Brief Title: Effects of Anesthetic Methods on Hepatic Cancer Cell Function in Vitro
Sponsor: RenJi Hospital
Organization:

Study Overview

Official Title: Effects of Serum From Hepatocellular Carcinoma Surgery Patients Under Different Anesthetic Methods on Hepatic Cancer Cell Function in Vitro
Status: COMPLETED
Status Verified Date: 2021-01
Last Known Status: None
Delayed Posting: No
If Stopped, Why?: Not Stopped
Has Expanded Access: False
If Expanded Access, NCT#: N/A
Has Expanded Access, NCT# Status: N/A
Acronym: None
Brief Summary: Numerous studies find that anesthetic methods may influence the recurrence of tumor and the overall survival of patients after primary cancer surgery. Radiofrequency (RF) ablation is now widely used in the clinic for treatment of hepatocellular carcinoma (HCC). Currently, diverse anesthetic methods, including general anesthesia (GA), epidural anesthesia and local anesthesia (LA), are used for RF ablation surgery. Using serum from HCC surgery patients randomized to receive either GA or LA during surgery, we will investigate the effects of anesthetic methods on cellular invasion, migration and proliferation of HepG2 hepatic cancer cells in vitro. The expression levels of inflammatory cytokines in the serum from patients of both groups will also be analyzed.
Detailed Description: Patients diagnosed with hepatocellular carcinoma (HCC) undergoing elective radiofrequency (RF) ablation surgery will be randomly allocated to general anesthesia(GA) group or local anesthesia(LA) group.

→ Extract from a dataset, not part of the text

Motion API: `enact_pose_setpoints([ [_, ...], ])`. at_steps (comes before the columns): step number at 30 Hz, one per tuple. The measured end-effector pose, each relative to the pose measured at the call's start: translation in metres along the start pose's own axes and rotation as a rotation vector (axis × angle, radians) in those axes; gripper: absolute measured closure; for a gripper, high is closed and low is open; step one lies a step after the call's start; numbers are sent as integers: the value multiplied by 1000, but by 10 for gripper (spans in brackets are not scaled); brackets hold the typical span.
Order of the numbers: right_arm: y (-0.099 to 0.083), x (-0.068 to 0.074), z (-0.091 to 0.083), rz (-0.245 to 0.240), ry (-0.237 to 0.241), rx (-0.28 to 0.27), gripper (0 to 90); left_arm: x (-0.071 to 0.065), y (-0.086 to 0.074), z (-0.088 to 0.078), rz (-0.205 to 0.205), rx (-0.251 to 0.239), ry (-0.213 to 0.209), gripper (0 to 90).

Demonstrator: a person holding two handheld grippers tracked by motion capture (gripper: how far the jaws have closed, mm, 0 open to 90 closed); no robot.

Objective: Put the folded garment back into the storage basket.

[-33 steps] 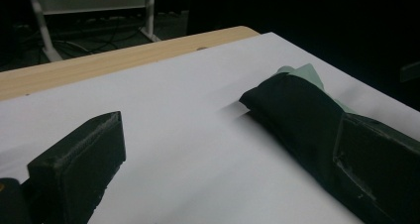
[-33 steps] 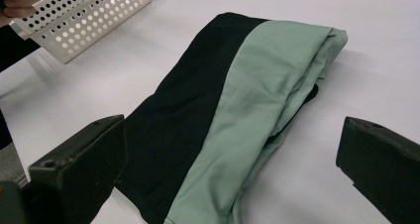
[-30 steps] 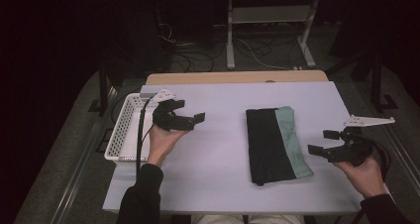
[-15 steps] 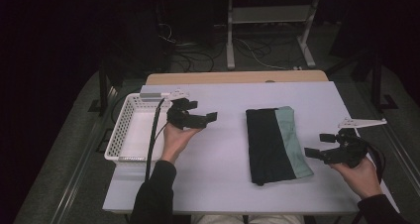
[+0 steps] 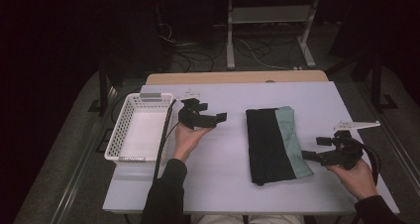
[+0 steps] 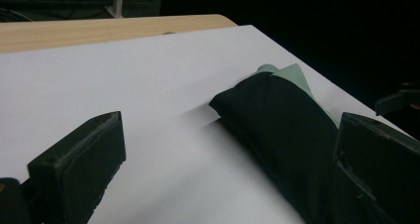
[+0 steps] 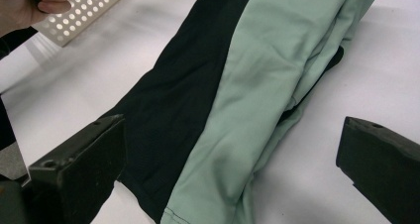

Patients from GA group will receive anesthesia induced with 0.05-0.1mg/kg intravenous midazolam, 3-6ug/kg fentanyl, 1.0-2.5mg/kg propofol and 0.1-0.2mg/kg atracurium. Laryngeal mask will be used to maintain ventilation. Anesthesia will be maintained with 4-8mg/kg/h propofol and 0.1-0.3ug/kg/min remifentanil, and additional non-depolarizing muscle relaxant when necessary. In patients from LA group, analgesia will be provided by a subcutaneous injection of 2% lidocaine by the surgeons before insertion of the needles.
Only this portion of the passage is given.